The supernatant was filtered through a 0.22 μm membrane before HPLC analysis. Analysis was carried out using an LC-20AT liquid chromatographic system (Shimadzu, Japan). HPLC separations were accomplished on a 5.0 um, 150 mm * 6.0 mm Shimadzu ODS C18 column (Shimadzu, Japan) at 35°C. A flow rate of 1.0 ml/min was chosen to use while 0.04% acetic water (A) and Acetonitrile (B) with 0.04% acetic acid comprised the mobile phase. The optimized gradient elution program was the same as described in “Liquid chromatography–tandem mass spectrometry sample preparation”. The injection volume was 10 μl. A wavelength of 360 nm was selected for quantification.

Results

Strain identification

After the last elution solution was coated on the culture medium, the growth of sterile colony showed that the surface was completely disinfected. The endophytic fungus was isolated from the root of Ginkgo and named Aspergillus sp. Gbtc 2. According to the BLASTN result of the 18S rRNA region, Gbtc 2 is the most similar to Aspergillus flavus (98%). The phylogenetic tree was built in Figure 1 based on 34 18S rRNA sequences (the accession numbers of 33 reference sequences were shown in Supplementary Table S1) by the neighbor-joining (NJ) method in MEGA X. Combined with phylogenetic analysis and sequence homology, the strain Gbtc 2 was identified as Aspergillus flavus. However, through KEGG and NR database annotation, no gene related to aflatoxins synthesis was found in Aspergillus sp. Gbtc 2.

FIGURE 1
www.frontiersin.org

Figure 1. Molecular phylogenetic analysis of fungal isolates. The numbers at the nodes indicate the levels of bootstrap support based on Kimura distance and the neighbor-joining method. Bootstrap support was shown for cases in which the value was greater than 50% based on 1,000 replications.

Sequencing, assembly, and functional annotation

As the detailed information listed in Table 1, a total of 34,022,048 clean reads (BGISEQ-500, PE150) were obtained to include 5,097,121,946 clean bases for Gbtc 2, and its Q20 was 96.58%. Considering that fungi generally have a larger genome than bacteria, the introduction of the Single Molecule, Real-Time (SMRT) Sequencing technology was necessary to improve the assembly quality.

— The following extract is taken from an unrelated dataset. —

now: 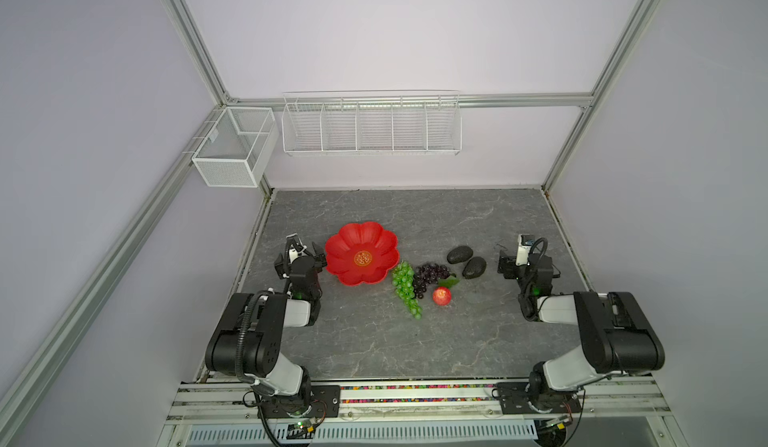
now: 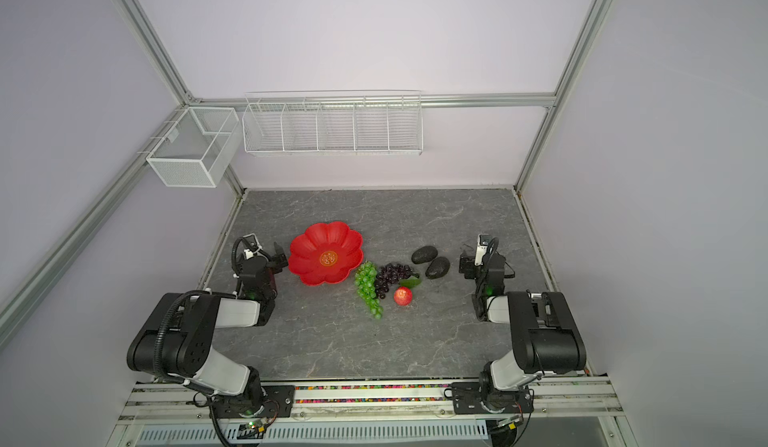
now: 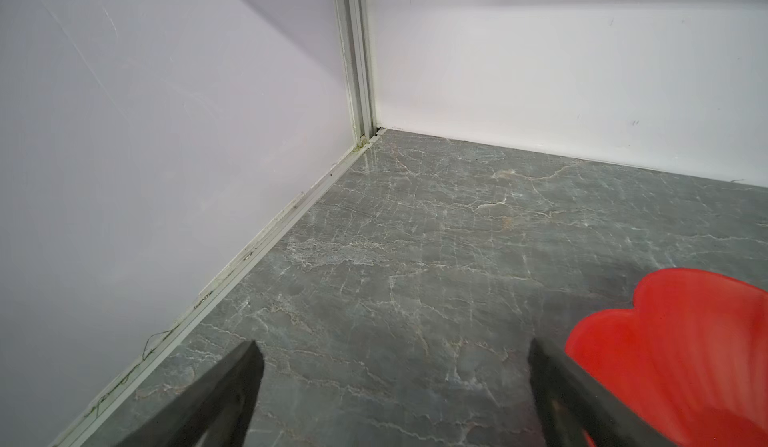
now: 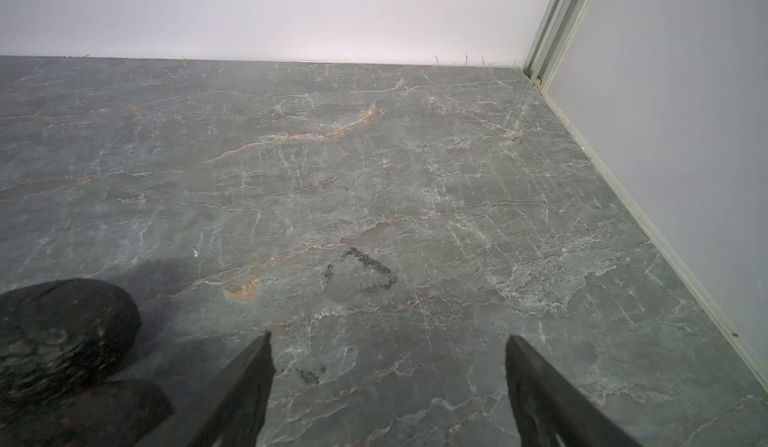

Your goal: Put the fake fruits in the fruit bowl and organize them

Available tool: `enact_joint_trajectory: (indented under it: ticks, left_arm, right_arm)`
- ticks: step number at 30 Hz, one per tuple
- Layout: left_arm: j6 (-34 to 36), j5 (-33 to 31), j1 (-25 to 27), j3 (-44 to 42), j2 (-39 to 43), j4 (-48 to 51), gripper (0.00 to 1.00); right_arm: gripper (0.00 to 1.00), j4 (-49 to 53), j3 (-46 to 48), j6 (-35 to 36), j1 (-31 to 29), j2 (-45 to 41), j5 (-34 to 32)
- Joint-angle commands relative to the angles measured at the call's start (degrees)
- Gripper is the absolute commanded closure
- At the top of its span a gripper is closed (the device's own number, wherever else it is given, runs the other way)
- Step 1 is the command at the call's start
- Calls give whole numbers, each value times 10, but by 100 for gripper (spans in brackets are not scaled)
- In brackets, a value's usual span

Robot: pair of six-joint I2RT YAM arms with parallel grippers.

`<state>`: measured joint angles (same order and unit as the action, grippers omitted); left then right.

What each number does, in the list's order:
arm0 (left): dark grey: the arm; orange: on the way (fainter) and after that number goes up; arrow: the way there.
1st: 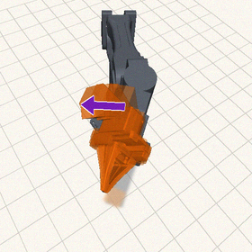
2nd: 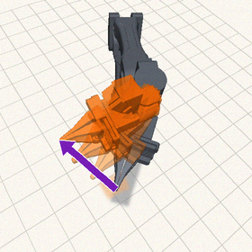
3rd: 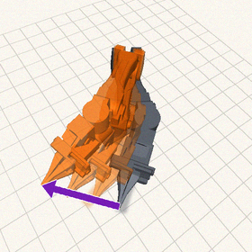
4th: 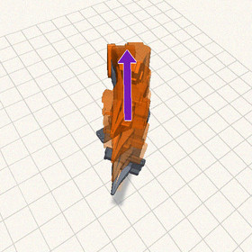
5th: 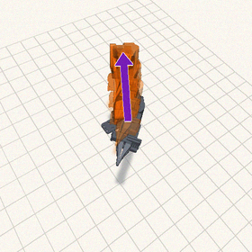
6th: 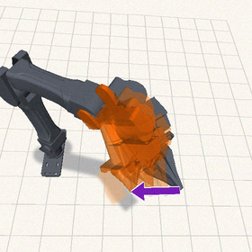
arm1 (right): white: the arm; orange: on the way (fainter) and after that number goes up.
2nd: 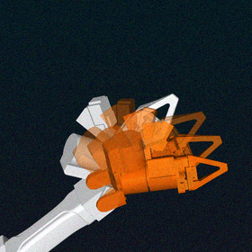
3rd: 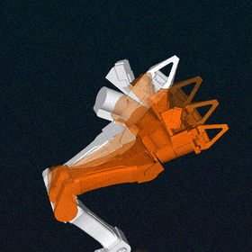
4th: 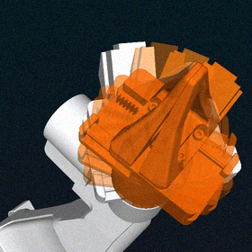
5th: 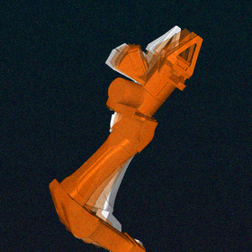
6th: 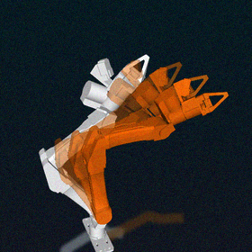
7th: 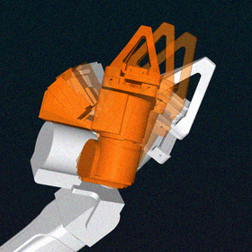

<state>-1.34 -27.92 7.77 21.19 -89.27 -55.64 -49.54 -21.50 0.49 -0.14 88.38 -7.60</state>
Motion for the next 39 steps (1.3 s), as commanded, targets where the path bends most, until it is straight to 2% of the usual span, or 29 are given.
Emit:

Here, next polished with the pair-ended PE150 reads, the Pacbio Sequel output was assembled into the high-quality draft genome of Gbtc 2 (16 contigs). Gbtc 2 had a genome of 37,929,866 bp with an N50 of 4,075,796 bp. The G + C content was 47.45%, similar to the strains in the GeneBank database. On the other hand, the protein sequences of the model strain homologous to Gbtc 2 were selected for BUSCO evaluation, and the accession numbers were XP_043133698.1 (Aspergillus chevalieri), XP_041140511.1 (Aspergillus flavus NRRL3357), XP_748963.1 (Aspergillus fumigatus Af293), XP_041544984.1 (Aspergillus luchuensis), XP_001821344.1 (Aspergillus oryzae RIB40), and XP_041556067.1 (Aspergillus puulaauensis), respectively. The BUSCO held 74.5% integrity assessment, indicating that the genome assembly results were acceptable (Supplementary Figure S1).

TABLE 1
www.frontiersin.org

Table 1. The statistics of gene assembly and function annotation.

A total of 13,307 CDSs, as well as 68 rRNA and 290 tRNA genes, were predicted in the genome. Of these, 3,902 CDSs were successfully annotated in KEGG database, while 10,739 sequences in COG/KOG database and 13,216 sequences in NR database. Commonly, the NR database depicted the highest annotation rate. The global annotation rate of this fungus reached 99.32% (Table 1).

The datasets presented in this study can be viewed in online repositories. The names of the repository/repositories and accession number can be found at: https://www.ncbi.nlm.nih.gov/bioproject/PRJNA870667.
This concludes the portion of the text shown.